Flickr photo credit: Loren Javier
Trailing not far behind the introduction of a successful new communications technology are the human and technological gatekeepers. Human gatekeepers include receptionists, executive assistants, recruiters, bureaucrats, budget managers, script readers—anyone that has the power to slow, stop or accelerate access to someone or something. They’re used to taking messages that they’ll never actually relay, used to deciding whether inquiries are worth the attention of the people they work for and, above all else, used to saying “no” and “not interested.” Their ultimate charter as gatekeepers is to allow the people that are paid to focus on important things from having to make hundreds of tiny decisions every day that threaten to derail productivity. It’s easy to see this work from a cynic’s perspective. After all, these are people that are paid to stop others from getting through. But the reality is more nuanced. Great work requires sustained concentration, and the ability to devote high-level resources to the projects and tasks that merit this attention. Everything else can be more efficiently dealt with by subordinates or no one at all. Making those calls is a necessary role, and probably fairly thankless.
While it still plays a big part in society and business, human gatekeeping needs to be supplemented or replaced by technological gatekeeping in order for organizations to scale. Some technological gatekeeping is put in place to hide or remove public information. The CEO’s direct line can’t be listed on the company website, and his or her email address shouldn’t be something easily guessed, like firstname.lastname@companyname.com. In 2009, The Radicati Group projected that the number of spam emails sent per day would reach 424 billion in 2013, making up 84% of all messages. But, thanks to automated filtering, only 20% of them actually show up in inboxes. This gatekeeping comes at a significant cost, however, as the same report found that medium to large companies are spending millions each fighting spam.

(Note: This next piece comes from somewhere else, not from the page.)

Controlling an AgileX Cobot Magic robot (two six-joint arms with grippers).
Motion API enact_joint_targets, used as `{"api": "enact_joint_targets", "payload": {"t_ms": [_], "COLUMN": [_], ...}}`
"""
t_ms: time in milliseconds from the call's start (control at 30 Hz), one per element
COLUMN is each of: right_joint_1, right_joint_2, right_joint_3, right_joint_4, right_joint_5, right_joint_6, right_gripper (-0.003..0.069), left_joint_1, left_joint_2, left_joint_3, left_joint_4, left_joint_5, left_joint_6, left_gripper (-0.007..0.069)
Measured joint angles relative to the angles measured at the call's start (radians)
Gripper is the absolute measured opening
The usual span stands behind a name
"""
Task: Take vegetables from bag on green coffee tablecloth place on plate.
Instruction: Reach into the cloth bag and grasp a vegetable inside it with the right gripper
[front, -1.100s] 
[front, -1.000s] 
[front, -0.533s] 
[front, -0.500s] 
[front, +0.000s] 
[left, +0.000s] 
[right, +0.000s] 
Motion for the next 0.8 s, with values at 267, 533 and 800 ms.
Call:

Some gatekeeping occurs without the people behind the gate ever knowing it. Controlling the flow of information is one of the oldest forms of gatekeeping, and we often have no say in the matter. Media outlets choose which programs and content to air, newspapers choose what to print, and the audience traditionally has no say in these decisions. Information that is of high value may never reach us, and in the old media environment, the best we could hope for was that some of it does. As we’ll explore in later chapters, social has radically changed both distribution and consumption. It amplifies our ability to reach and influence people with information, and is not constrained by the same level of media gatekeeping.